Ao contrário de Citizen Kane, os repórteres decifraram o segredo de Balsemão

22 out, 19:05
Francisco Pinto Balsemão, por Ricardo Faria Paulino

CRÓNICA || O país deve a Francisco Pinto Balsemão vírgulas, luz e contraditório. Mas ele não era perfeito, nenhuma pessoa o deve ser

A notícia chegou como um vidro a estalar no inverno. 

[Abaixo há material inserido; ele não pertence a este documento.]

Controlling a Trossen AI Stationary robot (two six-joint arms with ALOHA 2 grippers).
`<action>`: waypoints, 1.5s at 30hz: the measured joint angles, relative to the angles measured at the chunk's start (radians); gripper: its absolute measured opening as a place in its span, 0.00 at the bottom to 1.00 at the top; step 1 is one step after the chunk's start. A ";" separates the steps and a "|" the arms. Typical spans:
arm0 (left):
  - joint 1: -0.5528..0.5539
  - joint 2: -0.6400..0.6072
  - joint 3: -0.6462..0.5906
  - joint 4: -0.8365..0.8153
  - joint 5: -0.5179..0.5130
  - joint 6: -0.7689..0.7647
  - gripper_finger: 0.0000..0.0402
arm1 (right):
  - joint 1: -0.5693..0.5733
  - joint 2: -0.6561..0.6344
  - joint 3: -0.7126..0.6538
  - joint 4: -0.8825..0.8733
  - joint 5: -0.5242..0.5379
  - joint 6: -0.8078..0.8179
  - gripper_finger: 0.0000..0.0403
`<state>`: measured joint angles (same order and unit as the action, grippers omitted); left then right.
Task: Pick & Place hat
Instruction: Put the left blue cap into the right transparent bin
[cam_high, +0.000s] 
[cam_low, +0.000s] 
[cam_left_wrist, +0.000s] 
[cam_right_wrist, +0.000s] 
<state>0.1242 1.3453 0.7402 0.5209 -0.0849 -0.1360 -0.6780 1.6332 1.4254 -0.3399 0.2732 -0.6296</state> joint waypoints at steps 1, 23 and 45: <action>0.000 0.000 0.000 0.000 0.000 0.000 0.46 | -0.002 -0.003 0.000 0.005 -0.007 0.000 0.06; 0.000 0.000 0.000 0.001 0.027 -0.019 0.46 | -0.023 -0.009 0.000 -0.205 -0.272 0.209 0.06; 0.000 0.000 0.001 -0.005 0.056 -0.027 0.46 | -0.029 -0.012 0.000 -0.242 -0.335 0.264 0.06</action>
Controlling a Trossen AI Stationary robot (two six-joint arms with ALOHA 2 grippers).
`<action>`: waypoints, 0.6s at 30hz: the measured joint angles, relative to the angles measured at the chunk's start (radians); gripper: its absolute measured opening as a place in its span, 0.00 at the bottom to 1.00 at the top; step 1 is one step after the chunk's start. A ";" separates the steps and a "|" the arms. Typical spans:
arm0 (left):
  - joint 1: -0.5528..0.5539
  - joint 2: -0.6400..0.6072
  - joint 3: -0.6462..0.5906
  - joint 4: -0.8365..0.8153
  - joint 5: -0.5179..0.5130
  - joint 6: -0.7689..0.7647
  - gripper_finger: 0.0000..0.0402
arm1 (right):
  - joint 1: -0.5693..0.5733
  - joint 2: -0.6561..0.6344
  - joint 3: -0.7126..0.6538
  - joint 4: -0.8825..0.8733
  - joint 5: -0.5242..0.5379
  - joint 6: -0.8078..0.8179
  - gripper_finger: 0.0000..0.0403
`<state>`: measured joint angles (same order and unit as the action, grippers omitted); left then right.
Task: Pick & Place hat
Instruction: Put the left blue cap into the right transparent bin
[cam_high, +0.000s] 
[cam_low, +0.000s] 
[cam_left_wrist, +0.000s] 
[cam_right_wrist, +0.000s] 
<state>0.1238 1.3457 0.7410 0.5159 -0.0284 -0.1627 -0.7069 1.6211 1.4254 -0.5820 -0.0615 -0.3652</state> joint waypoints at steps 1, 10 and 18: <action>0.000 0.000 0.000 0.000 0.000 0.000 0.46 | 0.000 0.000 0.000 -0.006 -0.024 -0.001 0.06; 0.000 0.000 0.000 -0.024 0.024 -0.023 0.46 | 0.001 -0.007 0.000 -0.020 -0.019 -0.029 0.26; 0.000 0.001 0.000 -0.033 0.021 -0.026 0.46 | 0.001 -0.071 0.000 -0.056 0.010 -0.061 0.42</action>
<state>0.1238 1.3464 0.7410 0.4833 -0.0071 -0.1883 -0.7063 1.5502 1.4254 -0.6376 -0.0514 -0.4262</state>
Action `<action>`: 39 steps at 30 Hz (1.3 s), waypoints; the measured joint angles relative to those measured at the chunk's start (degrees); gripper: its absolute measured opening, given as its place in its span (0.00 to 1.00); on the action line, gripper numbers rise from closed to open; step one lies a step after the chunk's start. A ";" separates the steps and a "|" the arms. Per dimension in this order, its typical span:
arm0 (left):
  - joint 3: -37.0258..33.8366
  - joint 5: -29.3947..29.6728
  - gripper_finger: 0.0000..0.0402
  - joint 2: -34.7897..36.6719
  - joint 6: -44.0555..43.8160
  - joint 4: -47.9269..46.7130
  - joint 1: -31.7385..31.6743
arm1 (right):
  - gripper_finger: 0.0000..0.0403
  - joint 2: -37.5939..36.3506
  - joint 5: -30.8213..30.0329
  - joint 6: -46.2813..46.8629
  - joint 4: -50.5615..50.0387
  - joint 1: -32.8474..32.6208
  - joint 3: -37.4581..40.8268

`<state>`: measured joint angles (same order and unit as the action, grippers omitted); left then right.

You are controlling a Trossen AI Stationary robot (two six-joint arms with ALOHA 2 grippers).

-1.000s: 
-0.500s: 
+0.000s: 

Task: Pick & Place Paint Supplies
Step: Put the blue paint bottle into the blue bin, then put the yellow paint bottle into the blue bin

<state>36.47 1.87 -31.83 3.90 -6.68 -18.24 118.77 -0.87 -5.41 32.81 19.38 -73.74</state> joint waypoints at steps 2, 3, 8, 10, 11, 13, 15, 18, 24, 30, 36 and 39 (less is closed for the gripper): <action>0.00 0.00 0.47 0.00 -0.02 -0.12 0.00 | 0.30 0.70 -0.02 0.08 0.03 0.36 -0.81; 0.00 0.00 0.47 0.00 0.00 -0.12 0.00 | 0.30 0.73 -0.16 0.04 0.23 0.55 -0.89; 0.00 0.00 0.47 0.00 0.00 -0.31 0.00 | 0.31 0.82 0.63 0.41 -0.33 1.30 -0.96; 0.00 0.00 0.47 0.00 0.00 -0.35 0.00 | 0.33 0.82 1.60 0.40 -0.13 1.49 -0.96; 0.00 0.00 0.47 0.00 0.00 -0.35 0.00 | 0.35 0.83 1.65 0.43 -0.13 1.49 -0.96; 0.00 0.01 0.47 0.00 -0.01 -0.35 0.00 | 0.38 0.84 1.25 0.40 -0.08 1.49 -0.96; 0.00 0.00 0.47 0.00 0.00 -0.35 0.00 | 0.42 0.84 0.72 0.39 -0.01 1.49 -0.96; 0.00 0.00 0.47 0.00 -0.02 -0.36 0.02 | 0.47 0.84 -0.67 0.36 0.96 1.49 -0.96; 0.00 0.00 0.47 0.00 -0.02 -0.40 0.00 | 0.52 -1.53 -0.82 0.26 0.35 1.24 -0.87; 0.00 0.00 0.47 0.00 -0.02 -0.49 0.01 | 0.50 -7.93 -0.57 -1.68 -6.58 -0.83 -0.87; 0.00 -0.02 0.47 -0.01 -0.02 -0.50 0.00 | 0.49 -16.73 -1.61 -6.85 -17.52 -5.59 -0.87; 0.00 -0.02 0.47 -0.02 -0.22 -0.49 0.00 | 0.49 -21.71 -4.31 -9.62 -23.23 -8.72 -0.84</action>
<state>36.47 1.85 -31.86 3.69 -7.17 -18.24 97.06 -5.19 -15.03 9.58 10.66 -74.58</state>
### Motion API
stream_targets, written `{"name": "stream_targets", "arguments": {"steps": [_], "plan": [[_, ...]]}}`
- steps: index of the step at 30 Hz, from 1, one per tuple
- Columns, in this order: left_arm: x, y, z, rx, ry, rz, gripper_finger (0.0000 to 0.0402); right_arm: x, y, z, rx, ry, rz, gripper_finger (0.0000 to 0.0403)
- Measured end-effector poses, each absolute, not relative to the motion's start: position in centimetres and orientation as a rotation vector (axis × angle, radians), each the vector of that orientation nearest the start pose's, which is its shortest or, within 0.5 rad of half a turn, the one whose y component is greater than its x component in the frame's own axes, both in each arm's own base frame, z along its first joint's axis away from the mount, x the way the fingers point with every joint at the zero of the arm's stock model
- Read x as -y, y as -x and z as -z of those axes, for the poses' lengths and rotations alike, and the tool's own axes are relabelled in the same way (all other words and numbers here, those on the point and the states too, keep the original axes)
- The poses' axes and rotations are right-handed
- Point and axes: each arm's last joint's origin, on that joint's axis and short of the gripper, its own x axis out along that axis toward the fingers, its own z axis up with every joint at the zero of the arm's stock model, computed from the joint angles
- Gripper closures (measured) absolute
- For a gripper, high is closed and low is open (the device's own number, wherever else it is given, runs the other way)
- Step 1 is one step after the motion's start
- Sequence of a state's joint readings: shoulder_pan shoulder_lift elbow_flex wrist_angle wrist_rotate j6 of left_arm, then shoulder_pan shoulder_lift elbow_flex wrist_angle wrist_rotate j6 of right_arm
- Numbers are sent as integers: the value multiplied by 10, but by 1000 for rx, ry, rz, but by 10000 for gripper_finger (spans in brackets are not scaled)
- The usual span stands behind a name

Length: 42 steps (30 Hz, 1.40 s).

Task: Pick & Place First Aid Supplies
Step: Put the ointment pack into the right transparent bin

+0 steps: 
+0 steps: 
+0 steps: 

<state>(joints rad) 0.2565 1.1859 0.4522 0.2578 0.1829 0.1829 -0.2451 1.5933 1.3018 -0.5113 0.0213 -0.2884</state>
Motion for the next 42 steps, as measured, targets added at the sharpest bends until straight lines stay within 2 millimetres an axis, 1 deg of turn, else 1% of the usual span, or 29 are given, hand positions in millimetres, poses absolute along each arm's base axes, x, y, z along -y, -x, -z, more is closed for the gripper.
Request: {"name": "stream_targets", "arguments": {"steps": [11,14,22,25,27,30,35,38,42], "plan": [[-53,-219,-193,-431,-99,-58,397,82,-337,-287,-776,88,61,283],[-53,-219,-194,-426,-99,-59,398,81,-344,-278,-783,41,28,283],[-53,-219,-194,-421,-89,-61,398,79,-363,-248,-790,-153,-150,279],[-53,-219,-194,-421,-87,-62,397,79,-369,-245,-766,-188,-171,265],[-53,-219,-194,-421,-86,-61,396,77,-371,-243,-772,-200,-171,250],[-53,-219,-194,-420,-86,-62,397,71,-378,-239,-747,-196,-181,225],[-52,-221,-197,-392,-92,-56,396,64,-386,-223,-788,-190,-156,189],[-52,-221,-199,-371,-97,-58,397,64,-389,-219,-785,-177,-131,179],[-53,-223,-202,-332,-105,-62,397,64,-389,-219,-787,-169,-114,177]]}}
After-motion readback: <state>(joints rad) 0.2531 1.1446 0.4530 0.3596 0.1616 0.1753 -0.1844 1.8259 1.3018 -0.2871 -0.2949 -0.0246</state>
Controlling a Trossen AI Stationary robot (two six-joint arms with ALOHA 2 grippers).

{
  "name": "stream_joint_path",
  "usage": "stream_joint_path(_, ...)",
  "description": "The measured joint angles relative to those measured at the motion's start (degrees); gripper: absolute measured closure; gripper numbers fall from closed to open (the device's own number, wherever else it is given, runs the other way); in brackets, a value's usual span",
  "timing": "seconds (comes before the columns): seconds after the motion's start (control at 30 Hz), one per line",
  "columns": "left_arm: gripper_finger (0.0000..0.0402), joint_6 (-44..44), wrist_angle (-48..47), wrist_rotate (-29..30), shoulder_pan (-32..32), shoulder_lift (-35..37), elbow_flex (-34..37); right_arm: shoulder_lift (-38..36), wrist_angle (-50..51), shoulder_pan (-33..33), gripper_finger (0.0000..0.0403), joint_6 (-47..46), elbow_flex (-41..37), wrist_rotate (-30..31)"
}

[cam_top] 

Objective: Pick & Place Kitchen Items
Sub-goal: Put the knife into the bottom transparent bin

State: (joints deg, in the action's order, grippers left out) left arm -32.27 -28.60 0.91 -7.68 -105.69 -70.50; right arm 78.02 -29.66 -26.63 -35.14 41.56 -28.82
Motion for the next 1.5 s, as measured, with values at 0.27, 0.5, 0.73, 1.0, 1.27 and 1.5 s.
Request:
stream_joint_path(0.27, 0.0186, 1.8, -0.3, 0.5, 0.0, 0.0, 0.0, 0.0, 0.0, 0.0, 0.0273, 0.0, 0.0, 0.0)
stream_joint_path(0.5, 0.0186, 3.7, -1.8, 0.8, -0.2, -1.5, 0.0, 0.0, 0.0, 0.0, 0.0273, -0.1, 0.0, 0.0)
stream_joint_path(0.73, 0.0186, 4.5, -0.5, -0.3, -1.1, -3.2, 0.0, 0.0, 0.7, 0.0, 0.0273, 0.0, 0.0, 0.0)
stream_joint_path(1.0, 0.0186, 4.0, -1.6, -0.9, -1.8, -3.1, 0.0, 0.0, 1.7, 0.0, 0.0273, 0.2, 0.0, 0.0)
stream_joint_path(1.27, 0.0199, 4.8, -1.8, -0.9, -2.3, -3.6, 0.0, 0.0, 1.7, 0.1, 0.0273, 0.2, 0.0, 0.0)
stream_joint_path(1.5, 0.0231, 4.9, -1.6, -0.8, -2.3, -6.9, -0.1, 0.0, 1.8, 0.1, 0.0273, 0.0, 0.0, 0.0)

Alguém soltou da mão um pequeno globo de neve, ele bateu no chão e ficou a girar, devagar, até parar. Na televisão repetiam o nome como se fosse uma palavra-passe para abrir uma redacção antiga: Francisco Pinto Balsemão. Francisco Pinto Balsemão morreu. Morrer é também isto — um eco de tipografia nas casas onde ainda se guardam recortes em caixas de sapatos. Havia 88 invernos naquele globo, e dentro dele, ao invés de uma casinha alpina, eu via uma redação com carpetes gastas, cinzeiros espessos, o cheiro ácido do chumbo e um semanário a nascer contra a corrente. Vi também um estúdio de televisão a acender a primeira lâmpada privada do país e um primeiro-ministro que, por um par de anos, tentou governar as sombras e as luzes de uma democracia adolescente.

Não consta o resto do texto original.